050308_071626 またまた旅取材に出ていました。今回は7日から今日までの2泊。行った先は2ヶ所、at滋賀県です。

 一ヶ所目は琵琶湖の南東部に浮かぶ小さな沖島で人口400人ほどの日本の湖に浮かぶ島唯一の人間が住む島でした。だ~れもいない、あってもぜ~んぶ島民の月極となっている駐車場だけがある静か過ぎる港でまず脳内革命。 でもって、一応30人乗り用の連絡船にのってすっかり千と千尋な気分になったわけです。

 ところで、沖島には宿が2軒しかなくて兄ちゃんが鉄の台車で迎えにきてくれたのには驚いた。
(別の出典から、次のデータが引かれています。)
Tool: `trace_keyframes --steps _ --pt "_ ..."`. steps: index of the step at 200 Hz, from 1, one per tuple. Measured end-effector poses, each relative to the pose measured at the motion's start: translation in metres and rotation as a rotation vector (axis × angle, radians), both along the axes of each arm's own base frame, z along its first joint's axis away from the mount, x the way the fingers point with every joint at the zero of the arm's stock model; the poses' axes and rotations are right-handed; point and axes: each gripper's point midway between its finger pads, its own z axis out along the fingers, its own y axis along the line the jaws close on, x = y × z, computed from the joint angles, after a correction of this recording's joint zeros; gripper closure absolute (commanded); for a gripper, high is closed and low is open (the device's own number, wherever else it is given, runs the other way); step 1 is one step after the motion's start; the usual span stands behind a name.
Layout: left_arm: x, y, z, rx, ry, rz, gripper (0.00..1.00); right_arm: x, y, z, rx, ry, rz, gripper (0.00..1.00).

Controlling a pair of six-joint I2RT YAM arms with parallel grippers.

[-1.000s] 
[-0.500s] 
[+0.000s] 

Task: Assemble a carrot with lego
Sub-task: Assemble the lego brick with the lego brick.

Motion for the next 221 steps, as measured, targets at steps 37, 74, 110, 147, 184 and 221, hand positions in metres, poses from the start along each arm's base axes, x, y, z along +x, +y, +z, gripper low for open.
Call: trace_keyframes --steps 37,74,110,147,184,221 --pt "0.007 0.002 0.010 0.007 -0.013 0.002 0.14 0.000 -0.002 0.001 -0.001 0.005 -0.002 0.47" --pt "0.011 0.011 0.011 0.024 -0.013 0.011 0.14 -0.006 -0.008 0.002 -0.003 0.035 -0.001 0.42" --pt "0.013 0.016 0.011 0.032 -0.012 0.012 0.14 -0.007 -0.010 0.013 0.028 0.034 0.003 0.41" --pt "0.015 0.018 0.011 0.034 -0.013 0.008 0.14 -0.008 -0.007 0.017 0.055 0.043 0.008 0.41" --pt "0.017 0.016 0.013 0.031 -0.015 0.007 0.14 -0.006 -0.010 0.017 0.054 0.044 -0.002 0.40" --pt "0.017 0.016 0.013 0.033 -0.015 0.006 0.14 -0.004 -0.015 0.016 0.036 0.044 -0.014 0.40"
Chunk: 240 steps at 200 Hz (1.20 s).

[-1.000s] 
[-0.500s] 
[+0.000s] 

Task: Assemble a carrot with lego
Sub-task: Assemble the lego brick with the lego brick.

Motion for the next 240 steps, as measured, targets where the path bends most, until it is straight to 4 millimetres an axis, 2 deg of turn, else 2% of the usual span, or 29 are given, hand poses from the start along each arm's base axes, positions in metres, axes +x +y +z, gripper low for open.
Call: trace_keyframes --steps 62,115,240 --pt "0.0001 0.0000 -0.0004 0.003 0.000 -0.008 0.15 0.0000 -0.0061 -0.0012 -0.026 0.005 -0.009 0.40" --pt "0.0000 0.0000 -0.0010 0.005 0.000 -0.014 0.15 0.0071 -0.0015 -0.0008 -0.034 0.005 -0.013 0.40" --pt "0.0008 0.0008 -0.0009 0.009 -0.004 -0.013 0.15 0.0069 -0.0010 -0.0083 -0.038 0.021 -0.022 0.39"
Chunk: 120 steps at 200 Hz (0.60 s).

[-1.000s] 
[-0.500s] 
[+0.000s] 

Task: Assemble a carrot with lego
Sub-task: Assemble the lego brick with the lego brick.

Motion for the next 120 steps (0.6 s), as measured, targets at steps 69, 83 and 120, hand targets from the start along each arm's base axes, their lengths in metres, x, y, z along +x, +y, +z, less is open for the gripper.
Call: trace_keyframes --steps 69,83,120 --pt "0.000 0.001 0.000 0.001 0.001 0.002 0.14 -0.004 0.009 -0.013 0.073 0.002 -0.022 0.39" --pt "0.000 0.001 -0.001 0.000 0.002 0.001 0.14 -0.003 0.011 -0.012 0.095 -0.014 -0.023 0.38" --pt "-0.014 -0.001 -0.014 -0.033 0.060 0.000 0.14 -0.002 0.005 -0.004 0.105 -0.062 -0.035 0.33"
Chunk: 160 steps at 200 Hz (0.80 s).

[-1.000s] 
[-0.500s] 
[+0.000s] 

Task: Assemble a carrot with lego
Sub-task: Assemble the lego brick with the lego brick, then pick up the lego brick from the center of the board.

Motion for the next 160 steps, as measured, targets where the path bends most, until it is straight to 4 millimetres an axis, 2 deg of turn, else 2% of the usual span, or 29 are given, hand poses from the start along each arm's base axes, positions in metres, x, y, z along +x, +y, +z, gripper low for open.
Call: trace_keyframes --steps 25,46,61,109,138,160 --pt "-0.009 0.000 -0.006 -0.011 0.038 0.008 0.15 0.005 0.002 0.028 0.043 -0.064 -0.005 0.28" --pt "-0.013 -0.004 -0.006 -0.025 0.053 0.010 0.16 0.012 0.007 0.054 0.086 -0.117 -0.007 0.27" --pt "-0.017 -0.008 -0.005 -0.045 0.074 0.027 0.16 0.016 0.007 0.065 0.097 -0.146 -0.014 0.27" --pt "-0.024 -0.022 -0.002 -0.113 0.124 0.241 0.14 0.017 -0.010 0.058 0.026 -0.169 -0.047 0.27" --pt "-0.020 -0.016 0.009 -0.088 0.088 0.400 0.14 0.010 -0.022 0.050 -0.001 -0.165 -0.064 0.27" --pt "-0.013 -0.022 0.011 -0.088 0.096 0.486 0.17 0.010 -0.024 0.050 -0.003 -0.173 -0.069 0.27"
もちろん、コイツは荷物用で長さ50センチほどなのだが、あえてボクは自分が乗るフリをしてみせる。スタッフが突っ込んでくれて、笑いをゲット。 大阪からの土産はこれでよしとする。

 宿は民宿。島の一番端っこに建つ家で、ぼろい木のテラスが湖面にせり出している。だからずっと潮騒のような波の音が聞こえ続けている。滋賀県民が琵琶湖を海と呼ぶ気持ちがわかるな~。

 で、この宿のオヤジは漁師なんですよ。もちろん、ウミにも行ってもらいましたよ。でもね、なにがよかったって、やっぱりフナ寿司っすね~。ボクはライターのクセに未だ納豆だけは食べれませんが、このフナ寿司はどういうわけかめちゃめちゃ好きなんです。

 チーズ、いやいやそんなもんじゃない。りんごジュース、う~む違うな。アオカビでもないし。純正(明治のブルガリアとかの)ヨーグルトを熱したときの匂い(そんなもん誰もわかりませんよね!?)に一番近いかな。とにかくそんなピンピンの酸味があって、妙に匂いはきついくせに味はまろやかなんですよ。でもそのまろやかさはチーズほどはしつこくなくて、どちらかというと、辛さのない明太子、???、そうかタラコか?ま、そんな感じの甘さなのだ。で、ここからがフナ寿司の真骨頂なんですが、フナの皮が堅くてスルメみたいな感じなんです。
 で、このスルメ風のものを噛んでいると、微妙に、ほのかに!鯖か鰆か、という感じの香ばしさがやってきて、飲み込んだ後に、天然のグルタミンと醗酵系の旨みに襲われるんです!

 うまいっすよ、やっぱり、これ。

 世の中に出回っているものの殆どは中国産のフナだと言います。ほんまもんの琵琶湖のフナ寿司は、原種の二ゴロブナのことらしい。翌日の朝も隣の余呉湖へ漁に行かせてもらいましたが、両湖共に二ゴロブナはちょっと背中が盛り上がっていて、二重アゴになってるのが特徴だと言います。

 グロテスクな類と思われているフナ寿司ですが、しっかりと仕込まれているそれは日本の究極のスローフードだと思います。